Es un soplo la vida

Da Fantasmi a Buenos Aires
di Rosa Maria Ponte
(seconda parte)

Invece all’ingresso delle catacombe dei Cappuccini, a Palermo, c’era scritto proprio così: “Vietato fumare”. Quella mattina si era deciso a visitarle, sembrava che lui fosse rimasto l’unico palermitano a non averlo mai fatto. C’era anche scritto: “Ingresso gratuito”, ma il monaco, un vecchietto di bassissima statura, che faceva da guida, prima di iniziare a scendere le scale del sotterraneo, tese eloquentemente il palmo della mano. Daniele vi mise qualcosa e lui accelerò il passo e insieme scesero le scale che portavano giù nelle catacombe.

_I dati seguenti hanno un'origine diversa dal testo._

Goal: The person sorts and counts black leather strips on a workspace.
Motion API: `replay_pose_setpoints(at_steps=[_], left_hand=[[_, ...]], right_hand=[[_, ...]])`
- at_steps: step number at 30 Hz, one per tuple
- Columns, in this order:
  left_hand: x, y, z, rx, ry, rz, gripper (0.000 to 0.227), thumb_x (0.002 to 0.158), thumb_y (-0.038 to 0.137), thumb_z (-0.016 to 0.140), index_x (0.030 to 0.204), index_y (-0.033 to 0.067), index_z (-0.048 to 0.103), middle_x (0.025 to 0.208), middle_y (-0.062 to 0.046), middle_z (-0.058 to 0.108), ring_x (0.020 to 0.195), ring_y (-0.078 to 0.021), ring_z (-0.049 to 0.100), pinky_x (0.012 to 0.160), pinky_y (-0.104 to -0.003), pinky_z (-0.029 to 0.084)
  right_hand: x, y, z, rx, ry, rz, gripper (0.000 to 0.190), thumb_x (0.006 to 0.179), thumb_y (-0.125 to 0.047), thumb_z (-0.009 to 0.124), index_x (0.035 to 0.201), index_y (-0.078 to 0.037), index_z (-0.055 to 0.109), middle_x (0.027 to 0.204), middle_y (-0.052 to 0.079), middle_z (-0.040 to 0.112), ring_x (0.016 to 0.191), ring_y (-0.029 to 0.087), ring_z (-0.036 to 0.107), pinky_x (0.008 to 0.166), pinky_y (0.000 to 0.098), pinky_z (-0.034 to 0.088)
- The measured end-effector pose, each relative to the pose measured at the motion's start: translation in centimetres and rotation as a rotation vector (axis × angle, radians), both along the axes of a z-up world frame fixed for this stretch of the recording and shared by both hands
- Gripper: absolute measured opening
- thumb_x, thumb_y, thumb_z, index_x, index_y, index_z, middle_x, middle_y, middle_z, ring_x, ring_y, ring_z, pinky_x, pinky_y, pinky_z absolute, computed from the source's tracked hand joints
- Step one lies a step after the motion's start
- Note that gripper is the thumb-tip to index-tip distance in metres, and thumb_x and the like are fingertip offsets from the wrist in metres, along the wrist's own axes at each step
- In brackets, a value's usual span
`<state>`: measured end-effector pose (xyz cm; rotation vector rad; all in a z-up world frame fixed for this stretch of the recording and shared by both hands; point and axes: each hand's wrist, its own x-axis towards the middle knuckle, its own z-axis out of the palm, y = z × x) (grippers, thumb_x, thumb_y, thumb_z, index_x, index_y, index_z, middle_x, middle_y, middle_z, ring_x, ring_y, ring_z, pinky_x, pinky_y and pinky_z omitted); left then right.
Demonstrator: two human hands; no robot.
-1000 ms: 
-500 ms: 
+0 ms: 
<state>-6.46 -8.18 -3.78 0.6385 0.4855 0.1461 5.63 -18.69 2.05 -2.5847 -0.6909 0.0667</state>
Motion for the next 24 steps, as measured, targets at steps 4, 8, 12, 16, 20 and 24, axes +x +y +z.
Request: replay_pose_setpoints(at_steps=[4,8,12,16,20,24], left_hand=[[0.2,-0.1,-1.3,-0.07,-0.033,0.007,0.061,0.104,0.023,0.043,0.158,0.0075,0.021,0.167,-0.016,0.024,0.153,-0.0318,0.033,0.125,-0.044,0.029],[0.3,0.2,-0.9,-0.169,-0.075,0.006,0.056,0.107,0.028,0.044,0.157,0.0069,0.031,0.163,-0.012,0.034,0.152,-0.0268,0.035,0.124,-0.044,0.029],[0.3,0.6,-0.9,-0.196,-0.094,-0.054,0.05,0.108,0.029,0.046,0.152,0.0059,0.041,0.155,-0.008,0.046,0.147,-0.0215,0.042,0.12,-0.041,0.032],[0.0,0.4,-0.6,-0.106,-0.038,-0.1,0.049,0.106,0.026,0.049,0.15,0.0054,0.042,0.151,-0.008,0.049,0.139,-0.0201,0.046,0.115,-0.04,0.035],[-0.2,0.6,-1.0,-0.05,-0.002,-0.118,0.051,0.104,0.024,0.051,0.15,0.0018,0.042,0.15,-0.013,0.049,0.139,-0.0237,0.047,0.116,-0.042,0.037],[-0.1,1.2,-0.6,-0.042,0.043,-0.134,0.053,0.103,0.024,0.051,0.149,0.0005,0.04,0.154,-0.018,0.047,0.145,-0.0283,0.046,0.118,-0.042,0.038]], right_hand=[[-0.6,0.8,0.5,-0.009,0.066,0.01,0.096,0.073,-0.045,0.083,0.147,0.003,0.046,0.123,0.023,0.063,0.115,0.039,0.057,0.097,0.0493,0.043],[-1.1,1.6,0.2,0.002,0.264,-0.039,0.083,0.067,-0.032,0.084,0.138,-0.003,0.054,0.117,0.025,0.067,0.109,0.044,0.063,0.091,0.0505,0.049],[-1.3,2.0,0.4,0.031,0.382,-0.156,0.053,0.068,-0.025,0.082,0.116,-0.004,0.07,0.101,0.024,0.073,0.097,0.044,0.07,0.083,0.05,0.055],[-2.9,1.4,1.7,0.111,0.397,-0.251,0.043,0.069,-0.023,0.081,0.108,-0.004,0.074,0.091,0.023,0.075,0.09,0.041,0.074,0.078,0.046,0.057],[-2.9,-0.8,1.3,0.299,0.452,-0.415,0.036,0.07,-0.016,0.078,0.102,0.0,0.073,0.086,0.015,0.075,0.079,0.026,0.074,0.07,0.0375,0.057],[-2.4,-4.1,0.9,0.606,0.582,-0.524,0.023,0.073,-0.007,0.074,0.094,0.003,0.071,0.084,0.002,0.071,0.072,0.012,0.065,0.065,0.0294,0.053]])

Scendendo quei gradini di pietra consunta Daniele si chiedeva se avesse fatto bene ad andare lì. Non sarebbe stato meglio rimanere uno dei pochissimi concittadini a non aver mai visitato quel posto? Se lo era sempre immaginato come un luogo raccapricciante e ora, vedendolo nella realtà, le sue lugubri presenze lo avrebbero sicuramente perseguitato nelle notti insonni. Perciò non aveva mai avuto il coraggio di andarci. Arrivarono finalmente all’ingresso di quel grande cimitero sotterraneo. Il monaco tastò la parete a destra e accese le luci: grandi stanzoni dai soffitti a volta si susseguivano per poi girare a destra e a sinistra verso altri locali sicuramente altrettanto grandi : un intricato labirinto che poteva essere visitato soltanto con una guida. Le lampadine, in alto, male illuminavano gli ambienti tanto che da principio Daniele non si accorse che le pareti erano interamente tappezzate di corpi umani imbalsamati, sia appesi che sdraiati in loculi, interamente vestiti con gli abiti che si usavano nel tempo in cui erano vissuti, con calze e scarpe e gli uomini, talvolta, anche col cappello o la papalina. Il monaco spiegava che quei corpi erano raggruppati secondo i mestieri o le professioni che avevano svolto da vivi: c’era la zona riservata ai frati, alle suore, quella dove avresti visto solo medici, quella degli avvocati, la parte riservata alle donne sposate, alle vergini con palma e corona , ai neonati in abiti da battesimo. Era una folla immensa che lo fissava con orbite vuote. Non tutte vuote, comunque. Alcune mummie sembravano aver conservato gli occhi o forse l’imbalsamatore, per voler rendere più realistico l’insieme, aveva inserito al loro posto delle protesi di vetro.